How has Aji Fry evolved over time in modern Japanese cooking?

A

Modern chefs experiment with alternative batters—adding yuzu juice or miso—to create new flavor profiles, and some restaurants serve Aji Fry with innovative sauces like miso‑butter or spicy mayo, reflecting contemporary fusion trends.

cultural
Q

What are common misconceptions about Aji Fry?

A

Many think Aji Fry must be heavily battered, but the authentic technique uses a very light coating to keep the fish’s texture delicate. Another myth is that only horse mackerel can be used; other firm white fish work well too.

cultural
Q

What are the most common mistakes to avoid when making Aji Fry at home?

A

Common errors include not drying the fish enough, which leads to a soggy crust; using oil that’s too hot, causing the breadcrumbs to burn before the fish cooks; and overcrowding the pot, which drops the oil temperature and results in greasy fish.

technical
Q

Why does this Aji Fry recipe use mayonnaise in the batter instead of just egg and water?

A

Mayonnaise adds emulsified oil and a touch of acidity, creating a richer, crispier crust while keeping the batter thin. It also contributes a subtle tang that balances the fish’s natural oiliness.

technical
Q

Can I make Aji Fry ahead of time and how should I store it?

A

You can season and dry the fish up to 30 minutes in advance, keeping it covered in the refrigerator.

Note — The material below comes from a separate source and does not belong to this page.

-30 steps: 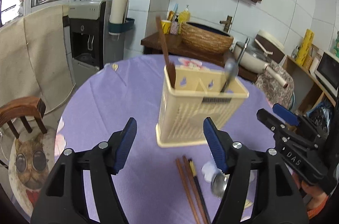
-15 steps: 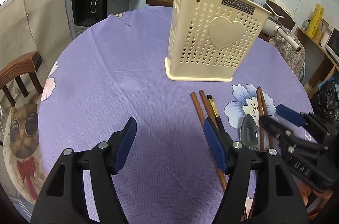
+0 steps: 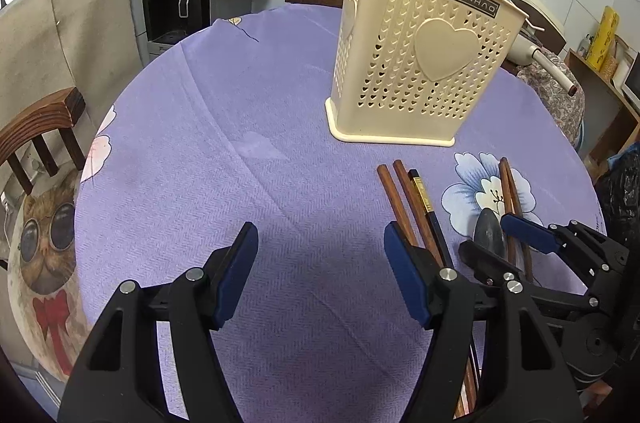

After frying, store leftovers in an airtight container in the fridge for up to 2 days and re‑heat in a hot oven to restore crispness.

technical
Q

What does the YouTube channel Cooking with Dog specialize in?

A

The YouTube channel Cooking with Dog specializes in Japanese home‑cooking tutorials narrated by a talking dog character, offering step‑by‑step instructions for traditional and modern Japanese dishes with clear visual guidance.

channel
Q

How does the YouTube channel Cooking with Dog's approach to Japanese cooking differ from other cooking channels?

A

Cooking with Dog blends whimsical animation with authentic Japanese techniques, focusing on detailed preparation methods (like bone removal) that many Western channels skip, making it both entertaining and educational for home cooks.